▶ EXERCISE
An exact copy of all the lines below is required, with every image left out.

▶ SUPPLIED MATERIAL

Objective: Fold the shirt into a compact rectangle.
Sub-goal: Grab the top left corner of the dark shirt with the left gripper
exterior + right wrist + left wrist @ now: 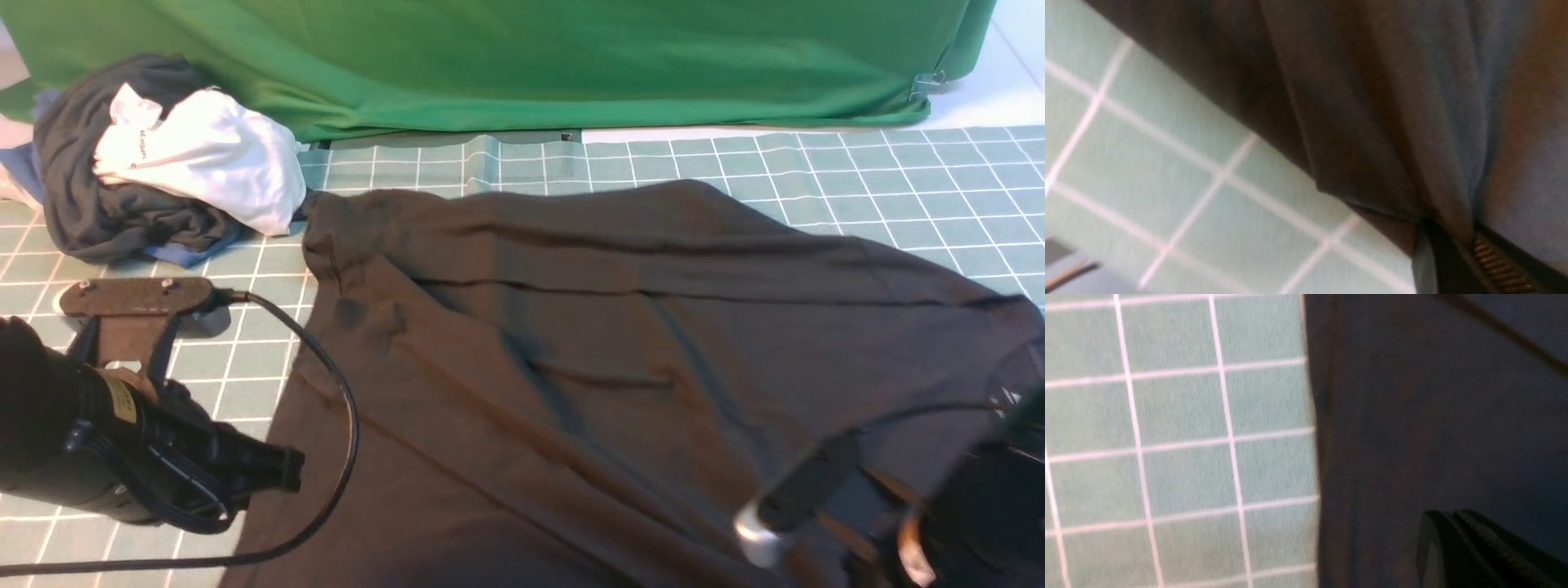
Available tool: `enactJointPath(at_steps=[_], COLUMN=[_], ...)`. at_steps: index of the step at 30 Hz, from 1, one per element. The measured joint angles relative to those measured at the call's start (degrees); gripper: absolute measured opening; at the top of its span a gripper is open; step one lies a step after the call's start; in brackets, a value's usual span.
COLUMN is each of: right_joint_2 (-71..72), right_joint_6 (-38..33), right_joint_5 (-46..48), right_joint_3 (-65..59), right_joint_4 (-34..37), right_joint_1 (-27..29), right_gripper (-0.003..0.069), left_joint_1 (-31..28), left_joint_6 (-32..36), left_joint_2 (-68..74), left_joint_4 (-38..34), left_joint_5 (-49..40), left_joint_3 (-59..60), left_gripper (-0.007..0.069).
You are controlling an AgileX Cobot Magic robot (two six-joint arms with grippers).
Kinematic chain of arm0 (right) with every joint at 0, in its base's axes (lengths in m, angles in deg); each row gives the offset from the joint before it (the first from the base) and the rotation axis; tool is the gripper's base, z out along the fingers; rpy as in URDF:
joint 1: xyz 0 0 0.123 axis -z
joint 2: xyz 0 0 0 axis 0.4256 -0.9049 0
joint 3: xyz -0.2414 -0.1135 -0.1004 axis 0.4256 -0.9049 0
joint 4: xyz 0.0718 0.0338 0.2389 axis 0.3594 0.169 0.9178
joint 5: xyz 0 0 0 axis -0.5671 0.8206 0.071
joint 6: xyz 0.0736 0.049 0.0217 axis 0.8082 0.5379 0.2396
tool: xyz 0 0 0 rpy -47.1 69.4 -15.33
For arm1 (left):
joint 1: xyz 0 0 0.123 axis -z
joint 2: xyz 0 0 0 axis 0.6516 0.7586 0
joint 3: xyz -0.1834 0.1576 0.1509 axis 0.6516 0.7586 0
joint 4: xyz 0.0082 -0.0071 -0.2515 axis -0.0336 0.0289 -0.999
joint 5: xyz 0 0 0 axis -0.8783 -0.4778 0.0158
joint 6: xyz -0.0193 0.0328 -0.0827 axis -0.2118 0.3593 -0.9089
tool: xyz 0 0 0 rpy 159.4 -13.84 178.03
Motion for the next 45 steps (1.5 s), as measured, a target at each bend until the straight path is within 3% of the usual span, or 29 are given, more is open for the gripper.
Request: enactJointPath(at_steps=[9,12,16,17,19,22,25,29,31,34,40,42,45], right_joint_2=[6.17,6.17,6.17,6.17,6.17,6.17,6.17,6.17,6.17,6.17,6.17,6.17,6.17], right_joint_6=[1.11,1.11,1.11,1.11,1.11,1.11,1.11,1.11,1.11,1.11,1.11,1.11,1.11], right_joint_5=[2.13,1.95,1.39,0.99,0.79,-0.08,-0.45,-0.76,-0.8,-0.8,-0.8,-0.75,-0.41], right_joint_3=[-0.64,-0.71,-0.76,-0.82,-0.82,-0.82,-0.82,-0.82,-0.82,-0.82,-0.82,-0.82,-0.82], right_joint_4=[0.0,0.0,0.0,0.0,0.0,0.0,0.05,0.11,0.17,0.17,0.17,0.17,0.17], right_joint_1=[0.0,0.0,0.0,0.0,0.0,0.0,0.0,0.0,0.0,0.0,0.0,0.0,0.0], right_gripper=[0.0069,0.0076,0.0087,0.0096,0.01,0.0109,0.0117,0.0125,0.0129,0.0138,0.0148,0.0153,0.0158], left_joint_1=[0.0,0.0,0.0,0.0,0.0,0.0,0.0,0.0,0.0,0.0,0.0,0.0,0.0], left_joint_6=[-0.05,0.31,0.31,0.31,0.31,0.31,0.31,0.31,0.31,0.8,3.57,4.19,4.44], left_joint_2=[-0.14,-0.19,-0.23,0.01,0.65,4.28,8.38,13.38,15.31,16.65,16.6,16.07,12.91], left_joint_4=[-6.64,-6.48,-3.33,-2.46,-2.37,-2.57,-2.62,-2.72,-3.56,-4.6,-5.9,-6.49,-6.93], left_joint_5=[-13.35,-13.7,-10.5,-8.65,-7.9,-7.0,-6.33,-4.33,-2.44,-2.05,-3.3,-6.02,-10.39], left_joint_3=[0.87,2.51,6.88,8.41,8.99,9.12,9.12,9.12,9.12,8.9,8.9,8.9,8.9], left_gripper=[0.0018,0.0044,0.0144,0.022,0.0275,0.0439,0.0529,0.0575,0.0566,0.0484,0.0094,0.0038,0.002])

▶ EXERCISE RESULT
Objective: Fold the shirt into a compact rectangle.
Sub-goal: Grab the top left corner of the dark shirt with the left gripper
exterior + right wrist + left wrist @ now: 
Available tool: `enactJointPath(at_steps=[_], COLUMN=[_], ...)`. at_steps: index of the step at 30 Hz, from 1, one per element. The measured joint angles relative to those measured at the call's start (degrees); gripper: absolute measured opening; at the top of its span a gripper is open; step one lies a step after the call's start; in brackets, a value's usual span.
COLUMN is each of: right_joint_2 (-71..72), right_joint_6 (-38..33), right_joint_5 (-46..48), right_joint_3 (-65..59), right_joint_4 (-34..37), right_joint_1 (-27..29), right_gripper (-0.003..0.069), left_joint_1 (-31..28), left_joint_6 (-32..36), left_joint_2 (-68..74), left_joint_4 (-38..34), left_joint_5 (-49..40), left_joint_3 (-59..60), left_gripper (-0.007..0.069).
You are controlling an AgileX Cobot Magic robot (two six-joint arms with grippers).
Kinematic chain of arm0 (right) with every joint at 0, in its base's axes (lengths in m, angles in deg); each row gives the offset from the joint before it (the first from the base) and the rotation axis; tool is the gripper's base, z out along the fingers; rpy as in URDF:
joint 1: xyz 0 0 0.123 axis -z
joint 2: xyz 0 0 0 axis 0.4256 -0.9049 0
joint 3: xyz -0.2414 -0.1135 -0.1004 axis 0.4256 -0.9049 0
joint 4: xyz 0.0718 0.0338 0.2389 axis 0.3594 0.169 0.9178
joint 5: xyz 0 0 0 axis -0.5671 0.8206 0.071
joint 6: xyz 0.0736 0.049 0.0217 axis 0.8082 0.5379 0.2396
tool: xyz 0 0 0 rpy -47.1 69.4 -15.33
For arm1 (left):
joint 1: xyz 0 0 0.123 axis -z
joint 2: xyz 0 0 0 axis 0.6516 0.7586 0
joint 3: xyz -0.1834 0.1576 0.1509 axis 0.6516 0.7586 0
joint 4: xyz 0.0082 -0.0071 -0.2515 axis -0.0336 0.0289 -0.999
joint 5: xyz 0 0 0 axis -0.8783 -0.4778 0.0158
joint 6: xyz -0.0193 0.0328 -0.0827 axis -0.2118 0.3593 -0.9089
tool: xyz 0 0 0 rpy 159.4 -13.84 178.03
Motion for the next 45 steps (1.5 s), as measured, a target at each bend until the straight path is within 3% of the usual span, or 29 are given, more is open for the gripper.
Request: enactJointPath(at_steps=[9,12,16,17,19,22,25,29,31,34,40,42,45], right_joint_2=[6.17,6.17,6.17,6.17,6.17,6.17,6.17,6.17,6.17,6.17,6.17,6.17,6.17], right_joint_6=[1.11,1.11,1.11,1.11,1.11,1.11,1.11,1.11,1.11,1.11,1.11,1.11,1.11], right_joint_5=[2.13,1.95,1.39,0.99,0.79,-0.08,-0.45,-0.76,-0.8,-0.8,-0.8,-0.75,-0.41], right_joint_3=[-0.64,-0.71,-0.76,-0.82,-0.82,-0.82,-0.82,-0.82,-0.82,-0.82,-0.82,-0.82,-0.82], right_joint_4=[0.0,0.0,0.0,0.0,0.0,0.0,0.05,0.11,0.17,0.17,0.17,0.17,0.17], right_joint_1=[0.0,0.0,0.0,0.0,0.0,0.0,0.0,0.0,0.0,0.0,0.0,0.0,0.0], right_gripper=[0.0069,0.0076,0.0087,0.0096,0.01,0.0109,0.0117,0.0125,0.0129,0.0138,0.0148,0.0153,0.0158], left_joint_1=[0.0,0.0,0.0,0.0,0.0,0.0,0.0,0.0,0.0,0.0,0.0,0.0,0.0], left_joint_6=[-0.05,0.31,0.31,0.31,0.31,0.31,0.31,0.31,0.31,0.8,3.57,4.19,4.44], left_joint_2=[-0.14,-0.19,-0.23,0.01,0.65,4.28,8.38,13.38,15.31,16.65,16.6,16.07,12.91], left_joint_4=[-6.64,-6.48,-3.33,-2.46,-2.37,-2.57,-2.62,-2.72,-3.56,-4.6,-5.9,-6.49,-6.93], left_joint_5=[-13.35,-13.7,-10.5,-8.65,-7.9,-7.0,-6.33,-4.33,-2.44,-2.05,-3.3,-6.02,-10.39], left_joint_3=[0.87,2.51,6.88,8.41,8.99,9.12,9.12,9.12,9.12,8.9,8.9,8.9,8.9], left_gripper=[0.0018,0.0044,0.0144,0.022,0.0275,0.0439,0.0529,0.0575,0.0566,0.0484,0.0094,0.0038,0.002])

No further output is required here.